Monday, February 13, 2012

Opinion

In No Uncertain Terms

By Mortimer B. Zuckerman
Posted 3/12/06

How can Europe even begin to think about subsidizing terrorism? That would be the effect of the stealth efforts to keep money flowing to Palestine despite its takeover by Hamas. The quaint notion that this terrorist organization will change its spots doesn't survive even a moment's scrutiny. A video message on the Hamas website proclaims: "We are a nation that drinks blood, and we know that there is no blood better than the blood of the Jews."

But the lust to kill Jews is only part of it. Hamas, like Osama bin Laden and Iranian President Mahmoud Ahmadinejad, has ambitions that threaten us all. Khaled Mashal, Hamas's top leader, spelled them out: "The nation of Islam will sit at the throne of the world ... Muhammad is gaining victory in Palestine [and] in Iraq. ... The Arab and Islamic nation is rising and awakening. ... Tomorrow we will lead the world." Not to be outdone is the Hamas leader in Gaza, Mahmoud al-Zahar: "We are part of the great world plan whose name is the world Islamic movement." According to the Jerusalem Post, the Hamas victory will "lift the morale of the Arab and Islamic world and affect the battle for Afghanistan and Iraq."

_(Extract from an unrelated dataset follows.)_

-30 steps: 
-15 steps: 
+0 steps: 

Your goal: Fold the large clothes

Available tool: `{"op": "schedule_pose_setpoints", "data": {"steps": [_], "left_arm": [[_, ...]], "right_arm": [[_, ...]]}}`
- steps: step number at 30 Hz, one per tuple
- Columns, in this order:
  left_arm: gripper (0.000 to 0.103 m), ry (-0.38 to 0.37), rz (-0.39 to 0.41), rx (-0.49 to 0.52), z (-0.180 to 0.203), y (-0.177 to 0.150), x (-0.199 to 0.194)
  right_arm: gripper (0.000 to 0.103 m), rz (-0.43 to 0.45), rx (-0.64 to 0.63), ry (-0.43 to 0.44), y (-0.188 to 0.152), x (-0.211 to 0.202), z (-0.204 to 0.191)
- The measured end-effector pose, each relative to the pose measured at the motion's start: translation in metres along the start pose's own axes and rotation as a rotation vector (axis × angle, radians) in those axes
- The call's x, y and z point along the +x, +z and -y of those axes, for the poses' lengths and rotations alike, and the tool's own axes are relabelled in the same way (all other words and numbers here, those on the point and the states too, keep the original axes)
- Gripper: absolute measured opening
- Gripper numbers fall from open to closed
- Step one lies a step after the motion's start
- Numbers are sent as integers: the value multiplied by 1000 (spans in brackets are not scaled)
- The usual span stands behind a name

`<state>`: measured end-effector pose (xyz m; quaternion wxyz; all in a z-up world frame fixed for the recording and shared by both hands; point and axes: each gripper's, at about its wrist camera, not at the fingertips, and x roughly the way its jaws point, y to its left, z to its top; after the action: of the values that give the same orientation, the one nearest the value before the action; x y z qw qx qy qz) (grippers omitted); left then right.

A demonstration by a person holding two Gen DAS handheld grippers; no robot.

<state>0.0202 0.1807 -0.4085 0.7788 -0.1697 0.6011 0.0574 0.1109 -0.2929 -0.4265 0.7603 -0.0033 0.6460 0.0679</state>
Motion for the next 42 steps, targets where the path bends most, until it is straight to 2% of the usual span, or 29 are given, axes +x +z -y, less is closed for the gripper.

Just a few days before the Palestinian election, Ahmadinejad met Mashal and Hamas's other leader-in-exile, Musa Abu Marzuk, in Damascus, along with the leaders of nine other Syria-based terrorist groups. The Palestinian conflict, they concluded, will become a "focal point of the final war" between Islam and the West. Hezbollah has already moved its operational headquarters from Beirut to Gaza; al Qaeda elements are already there.

These are omens of an evil confluence, the formation of a Tehran-Damascus-Hezbollah-Gaza axis in which Iran will fund and arm a new front of terrorism with its head in Iran, its body in Iraq and Lebanon, and its feet in Gaza and the West Bank. Ayatollah Ali Khamenei, Iran's leader, warned that financial aid to the Palestinians would be conditional on continued terror and resistance against Israel.

It is important to understand that what fuels such fanaticism isn't just the existence of a democratic Israel or even U.S. policy. To think this is to underestimate the depth of a set of shared political and religious fantasies. Hamas's election victory, on top of advances by Islamists in Iraq, Lebanon, and Egypt, has energized and unified the radicals. This is no longer a political conflict about borders and identity. Militant Islam has declared a religious war in which the destruction of Israel is seen as but the first step in establishing a Muslim caliphate.

It is said that Hamas will have to change because most Palestinians want peace. Would that that were so. In one poll, Hamas's hate-filled platform is supported by 68 percent of Palestinians, with 56 percent in favor of continued suicide bombings of Israeli citizens.

Buying time. This wider jihad against the West will either gather momentum and succeed or be confronted and defeated. America must not follow the European way of "walking softly and carrying a big carrot." We must not be fooled by Hamas's Mr. Nice Guy campaign: Its purpose is simply to buy time to consolidate power.